Statistical analysis

Metabolites that differed in level significantly in the urine of cancer patients compared to those in the urine of healthy individuals were extracted, and the importance of these metabolites was evaluated. A typical example of this analysis would include creating an S-Plot using the OPLS-DA method; there are reports of methods that extract metabolites with a significant difference in the abundance between healthy individuals and cancer patients with high repeatability31,32. However, a large number of urinary metabolites with varying structures exist. Therefore, candidate biomarkers differ for each analysis lot, and it is not always easy to extract biomarker candidates.

Consequently, we adopted the following analysis procedure. We constructed this analysis system independently using the statistical program R version 3.3.2.

  1. 1)

    Comprehensive LC/MS analysis results were refined using p values for metabolites that showed a significant difference between cancer patients and healthy individuals based on the Wilcoxon rank sum test. The level of significance was set at 5%. In this study, the results were obtained by a single test of significance, not a multiple comparison, so correction such as Bonferroni correction or a correction based on the false discovery rate was not used. The variation was so large that normalization could not be performed. Therefore, a nonparametric test was conducted without log-transformation.

  2. 2)

    While it was possible to refine important metabolites using the above testing method, quantitative evaluation was difficult. Therefore, we applied the RF method to the refined analysis targets obtained in step 1 to evaluate metabolite importance18,19,33.

  3. 3)

    Biomarker candidates were extracted from metabolites identified as important in step 2. At this point, we excluded conjugates that were estimated to be exogenous metabolites by searching the database owned by Metabolon Inc.

  4. 4)

    We then constructed a cancer detection model based on the OPLS-DA method using the extracted biomarker candidates. A predictive equation represented by the first-order equation of intensities of urinary tumour markers enabled the calculation of the predictive values. For example, in a case with three markers, the predictive value would be calculated as follows:

    $$Predictive \,value = \alpha \times Relative\, intensity\, of\, biomarker\, 1 + \beta \times Relative\, intensity \,of \,biomarker \,2 + \gamma \times Relative\, intensity \,of \,biomarker \,3,$$

where α, β, and γ are constants.

OPLS-DA model quality was evaluated by predicting R2 and Q2. Q2 was calculated by seven cross-validations. A 100-permutation test was used to estimate Q2 and R2 significance18. OPLS-DA revealed that this model successfully calculated the predictive value for that combination and identified valid biomarker candidates.

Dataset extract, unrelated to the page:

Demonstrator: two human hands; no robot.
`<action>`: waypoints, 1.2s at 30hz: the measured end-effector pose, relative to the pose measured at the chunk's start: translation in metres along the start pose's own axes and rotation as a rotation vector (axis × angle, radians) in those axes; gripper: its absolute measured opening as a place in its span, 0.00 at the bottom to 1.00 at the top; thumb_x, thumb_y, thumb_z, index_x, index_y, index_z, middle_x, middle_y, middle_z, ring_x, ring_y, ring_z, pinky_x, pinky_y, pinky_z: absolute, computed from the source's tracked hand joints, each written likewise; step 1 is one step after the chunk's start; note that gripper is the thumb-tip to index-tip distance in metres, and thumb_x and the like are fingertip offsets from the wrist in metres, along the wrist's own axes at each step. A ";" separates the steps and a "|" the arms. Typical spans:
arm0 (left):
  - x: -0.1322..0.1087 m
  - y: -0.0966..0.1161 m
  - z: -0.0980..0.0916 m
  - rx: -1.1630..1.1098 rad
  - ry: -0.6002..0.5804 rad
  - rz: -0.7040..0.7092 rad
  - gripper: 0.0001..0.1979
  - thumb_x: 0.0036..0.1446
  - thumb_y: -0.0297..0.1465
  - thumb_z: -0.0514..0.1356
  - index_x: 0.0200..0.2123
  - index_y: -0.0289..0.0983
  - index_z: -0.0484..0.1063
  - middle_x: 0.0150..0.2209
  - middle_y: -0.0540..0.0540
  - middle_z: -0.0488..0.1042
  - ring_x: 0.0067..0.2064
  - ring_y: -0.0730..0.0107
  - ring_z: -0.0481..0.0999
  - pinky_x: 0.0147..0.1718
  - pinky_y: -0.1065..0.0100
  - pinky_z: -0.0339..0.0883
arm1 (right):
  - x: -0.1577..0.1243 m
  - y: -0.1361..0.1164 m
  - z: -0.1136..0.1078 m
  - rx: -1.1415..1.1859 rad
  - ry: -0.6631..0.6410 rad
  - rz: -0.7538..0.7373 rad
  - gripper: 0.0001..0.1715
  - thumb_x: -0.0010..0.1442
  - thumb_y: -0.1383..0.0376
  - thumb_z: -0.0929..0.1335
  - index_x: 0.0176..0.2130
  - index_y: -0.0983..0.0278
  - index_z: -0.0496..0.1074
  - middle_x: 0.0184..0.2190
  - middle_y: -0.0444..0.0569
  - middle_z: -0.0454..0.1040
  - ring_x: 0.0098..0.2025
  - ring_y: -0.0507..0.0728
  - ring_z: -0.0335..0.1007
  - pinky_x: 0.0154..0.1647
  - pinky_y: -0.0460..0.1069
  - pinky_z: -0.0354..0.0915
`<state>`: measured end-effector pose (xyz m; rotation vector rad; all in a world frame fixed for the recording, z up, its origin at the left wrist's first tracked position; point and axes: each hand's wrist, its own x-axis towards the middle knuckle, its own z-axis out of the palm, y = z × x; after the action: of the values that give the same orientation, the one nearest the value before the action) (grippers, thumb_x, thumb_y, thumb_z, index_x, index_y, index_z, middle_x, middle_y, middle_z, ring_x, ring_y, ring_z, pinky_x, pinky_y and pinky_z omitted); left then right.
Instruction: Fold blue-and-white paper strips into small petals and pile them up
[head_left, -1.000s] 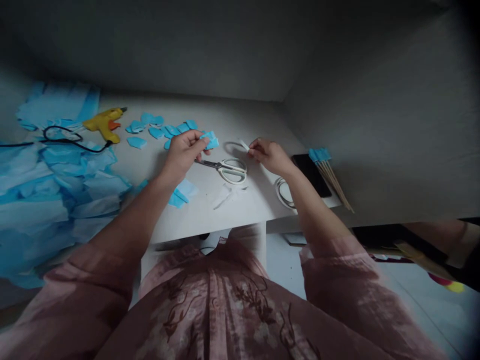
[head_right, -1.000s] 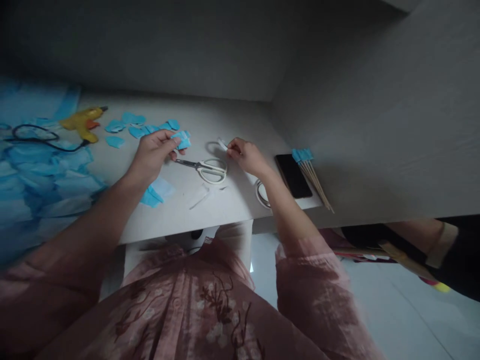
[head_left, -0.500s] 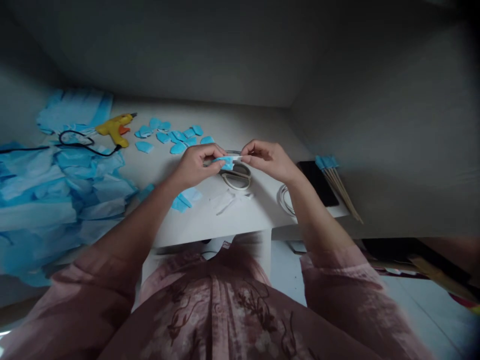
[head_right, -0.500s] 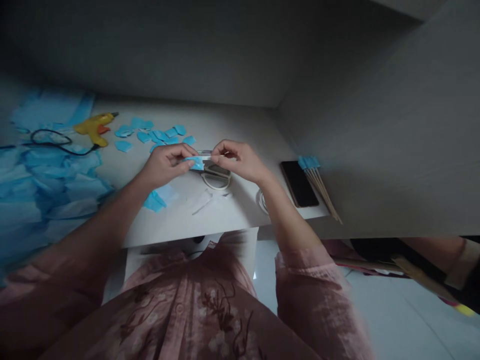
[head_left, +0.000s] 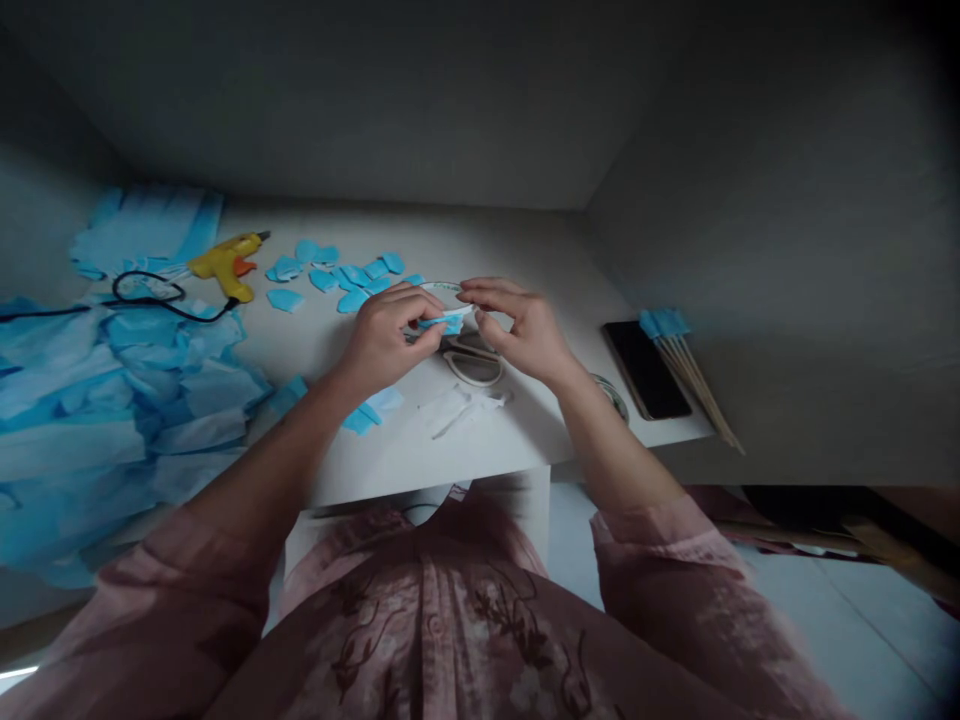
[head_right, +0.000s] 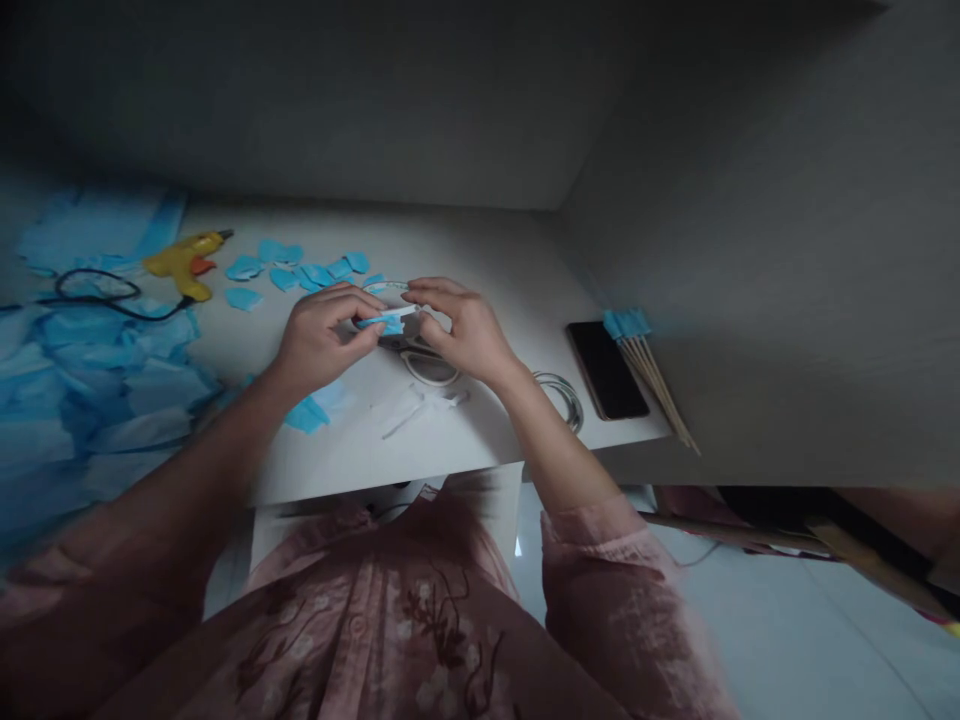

The predicted values thus obtained were plotted on a graph. This allowed us to compare new biomarker candidates and known markers. For the neuroblastoma group, predicted values were graphed in urinary samples during and after treatment; positive and negative values were determined and summarised in a 2 × 2 contingency table with tumour activity. Tumour presence or absence was judged by MIBG scintigraphy imaging.

Ethical concerns

This study was approved by the Ethics Committee of Nagoya University Hospital (Approval no: 2016-0303). The legal guardians of all participants provided informed consent. All study procedures were performed in accordance with the guidelines of the Declaration of Helsinki.